Martin Smith

Personal information
- Full name: Trevor Martin Smith
- National team: Great Britain
- Born: 10 January 1960 (age 66) Hitchen, Hertfordshire UK
- Height: 1.82 m (6 ft 0 in)
- Weight: 200 LBS

Sport
- Sport: Swimming
- Strokes: Freestyle
- College team: University of Arkansas

Medal record
Men's swimming
Representing Great Britain
Olympic Games
| Bronze medal – third place | 1980 Moscow | 4×100 m medley |
World Championships (LC)
| Bronze medal – third place | 1978 Berlin | 4×100 m medley |
European Championships (LC)
| Bronze medal – third place | 1977 Jönköping | 4×100 m medley |
Representing England
Commonwealth Games
| Silver medal – second place | 1978 Edmonton | 4×100 m medley |
| Bronze medal – third place | 1978 Edmonton | 4×100 m freestyle |
| Bronze medal – third place | 1978 Edmonton | 4×200 m freestyle |

= Martin Smith (swimmer) =

English swimmer (born 1960

Trevor Martin Smith (born 10 January 1960) is a former English competitive swimmer who represented Great Britain in two Olympic Games (Montreal 1976 & Moscow 1980), FINA world championships (1978) and European championships (1977), and swam for England in the 1978 Commonwealth Games. Smith was an Olympic bronze medallist and won six medals in major international swimming championships as a member of British or English teams. He also played American football - Place Kicker while a student-athlete at the University of Arkansas.

==Swimming==
Smith represented Great Britain at the 1976 and 1980 Olympic Games. He was part of the bronze medal winning team in the men's 4×100-metre medley relay alongside teammates Gary Abraham, Duncan Goodhew and David Lowe.
Smith also represented Great Britain winning a bronze medal at the 1978 World championships (Berlin) and a bronze medal at the 1977 European Championships in Sweden.
He represented England and won a silver medal in the 4×100 metres medley relay and two bronze medals in the freestyle relays, at the 1978 Commonwealth Games in Edmonton, Alberta, Canada. He is also a two times winner of the ASA National Championship 100 metres freestyle (1977 and 1980). In addition, Smith was a water polo player, representing Great Britain at the senior and Under 18 level.
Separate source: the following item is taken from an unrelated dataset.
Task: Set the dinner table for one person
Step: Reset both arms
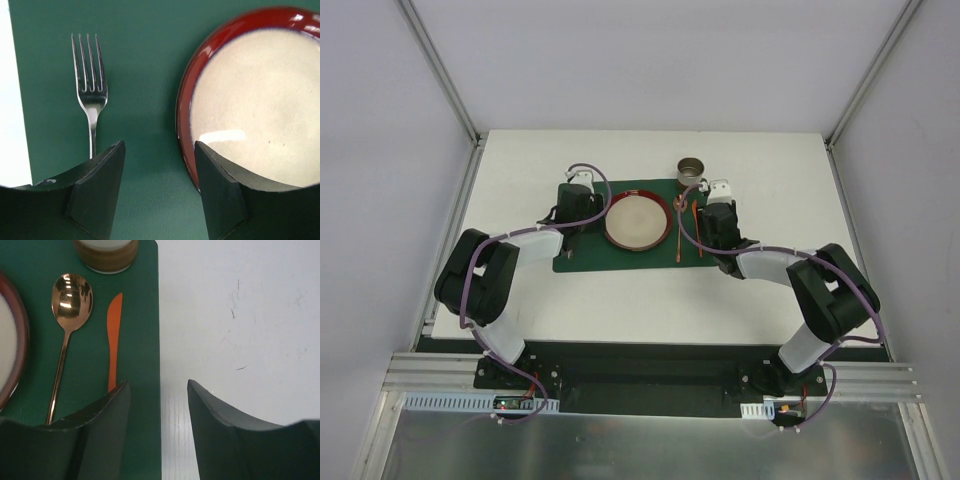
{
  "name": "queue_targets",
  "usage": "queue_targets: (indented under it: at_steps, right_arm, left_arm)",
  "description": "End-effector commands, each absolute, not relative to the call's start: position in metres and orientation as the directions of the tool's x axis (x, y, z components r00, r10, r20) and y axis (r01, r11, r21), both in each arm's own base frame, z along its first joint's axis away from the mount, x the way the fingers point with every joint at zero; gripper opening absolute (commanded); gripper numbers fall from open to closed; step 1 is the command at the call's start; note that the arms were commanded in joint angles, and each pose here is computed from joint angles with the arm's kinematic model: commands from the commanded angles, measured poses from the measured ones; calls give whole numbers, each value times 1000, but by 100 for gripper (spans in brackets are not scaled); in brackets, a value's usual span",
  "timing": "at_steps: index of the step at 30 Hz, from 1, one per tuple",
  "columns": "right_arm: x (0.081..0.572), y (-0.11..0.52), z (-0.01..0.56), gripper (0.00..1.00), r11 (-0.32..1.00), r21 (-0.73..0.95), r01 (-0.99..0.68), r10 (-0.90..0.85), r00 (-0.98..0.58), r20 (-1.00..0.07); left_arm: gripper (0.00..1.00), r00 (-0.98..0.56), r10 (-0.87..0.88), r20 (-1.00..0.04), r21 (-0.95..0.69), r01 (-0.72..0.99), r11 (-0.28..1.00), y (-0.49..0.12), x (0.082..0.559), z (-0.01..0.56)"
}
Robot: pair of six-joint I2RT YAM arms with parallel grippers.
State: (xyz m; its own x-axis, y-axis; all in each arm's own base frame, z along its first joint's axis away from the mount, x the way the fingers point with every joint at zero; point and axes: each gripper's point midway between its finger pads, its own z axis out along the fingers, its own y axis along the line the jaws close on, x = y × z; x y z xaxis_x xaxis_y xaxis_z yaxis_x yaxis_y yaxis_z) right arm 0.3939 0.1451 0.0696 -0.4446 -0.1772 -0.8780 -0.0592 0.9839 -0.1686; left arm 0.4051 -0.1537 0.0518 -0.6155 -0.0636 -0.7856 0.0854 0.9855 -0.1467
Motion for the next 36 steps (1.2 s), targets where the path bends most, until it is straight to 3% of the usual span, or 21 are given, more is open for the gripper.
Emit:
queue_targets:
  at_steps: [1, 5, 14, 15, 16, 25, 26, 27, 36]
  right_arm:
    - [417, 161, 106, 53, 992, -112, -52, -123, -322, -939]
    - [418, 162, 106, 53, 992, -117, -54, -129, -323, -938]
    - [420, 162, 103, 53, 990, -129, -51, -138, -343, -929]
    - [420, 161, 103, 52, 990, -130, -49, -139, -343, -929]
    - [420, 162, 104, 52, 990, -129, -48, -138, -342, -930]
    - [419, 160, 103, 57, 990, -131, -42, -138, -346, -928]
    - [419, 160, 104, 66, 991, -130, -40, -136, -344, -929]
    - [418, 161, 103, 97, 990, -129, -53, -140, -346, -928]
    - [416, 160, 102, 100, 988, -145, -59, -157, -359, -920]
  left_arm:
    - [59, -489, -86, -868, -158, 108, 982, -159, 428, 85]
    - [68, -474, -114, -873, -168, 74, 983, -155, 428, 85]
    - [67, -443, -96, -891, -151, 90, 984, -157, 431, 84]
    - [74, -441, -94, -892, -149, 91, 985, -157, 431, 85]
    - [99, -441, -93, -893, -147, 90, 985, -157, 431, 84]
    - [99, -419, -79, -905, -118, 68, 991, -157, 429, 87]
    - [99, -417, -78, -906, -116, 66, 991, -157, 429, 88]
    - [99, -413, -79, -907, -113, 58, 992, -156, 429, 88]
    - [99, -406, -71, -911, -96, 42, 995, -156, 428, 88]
Smith joined the swimming team at the University of Arkansas where he became a 3 time All American, and later becoming their head coach until the team was discontinued in 1996. That same year, he was inducted into the Arkansas Swimming Hall of Fame. In 2019, Smith was inducted into the University of Arkansas Sports Hall of Honor for his achievements as a Razorback swimmer, football player and coach.

==American football==
After his collegiate swimming eligibility was exhausted, Smith walked on to the Arkansas Razorbacks football team at the University of Arkansas. A barefoot placekicker, he was successful on 22 of 22 point after touchdown attempts and 5 of 7 field goals in the 1982 campaign, his only season. He was locked in a kicking competition at the beginning of the season, finally satisfying head coach Lou Holtz. Smith played in the 1982 Bluebonnet Bowl, where he kicked four extra points in Arkansas' 28-to-24 victory over the Florida Gators.

==Family==
Smith is from a sporting family. His brother Neil Smith was an international water polo player representing England and Great Britain on the Under 21 years teams, represented Great Britain at the World Life Saving Championships in Berlin in 1978, and British Police and England in the 1974 European Wrestling championships where he won a bronze medal. His sisters Lynne and Jacky were both competitive swimmers at the club level.